Start of Block

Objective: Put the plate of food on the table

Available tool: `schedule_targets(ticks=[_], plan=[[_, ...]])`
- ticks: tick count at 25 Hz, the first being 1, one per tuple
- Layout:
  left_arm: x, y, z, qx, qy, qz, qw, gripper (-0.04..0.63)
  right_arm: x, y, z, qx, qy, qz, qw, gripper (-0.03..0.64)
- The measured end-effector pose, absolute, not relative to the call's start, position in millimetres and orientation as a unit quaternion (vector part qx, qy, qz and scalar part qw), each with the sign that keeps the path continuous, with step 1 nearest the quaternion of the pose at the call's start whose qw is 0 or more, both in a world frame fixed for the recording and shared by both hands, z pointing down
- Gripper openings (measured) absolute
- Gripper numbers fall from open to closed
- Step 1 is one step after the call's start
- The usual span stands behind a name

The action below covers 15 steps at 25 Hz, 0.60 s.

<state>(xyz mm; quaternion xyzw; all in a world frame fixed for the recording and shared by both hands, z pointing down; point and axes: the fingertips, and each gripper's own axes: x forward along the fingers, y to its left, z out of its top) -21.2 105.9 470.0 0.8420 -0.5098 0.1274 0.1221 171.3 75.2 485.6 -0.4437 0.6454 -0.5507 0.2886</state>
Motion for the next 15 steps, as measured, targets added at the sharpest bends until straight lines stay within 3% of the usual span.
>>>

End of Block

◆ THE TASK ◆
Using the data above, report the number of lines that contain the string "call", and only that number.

◆ OUTPUT OF THE EXERCISE ◆
2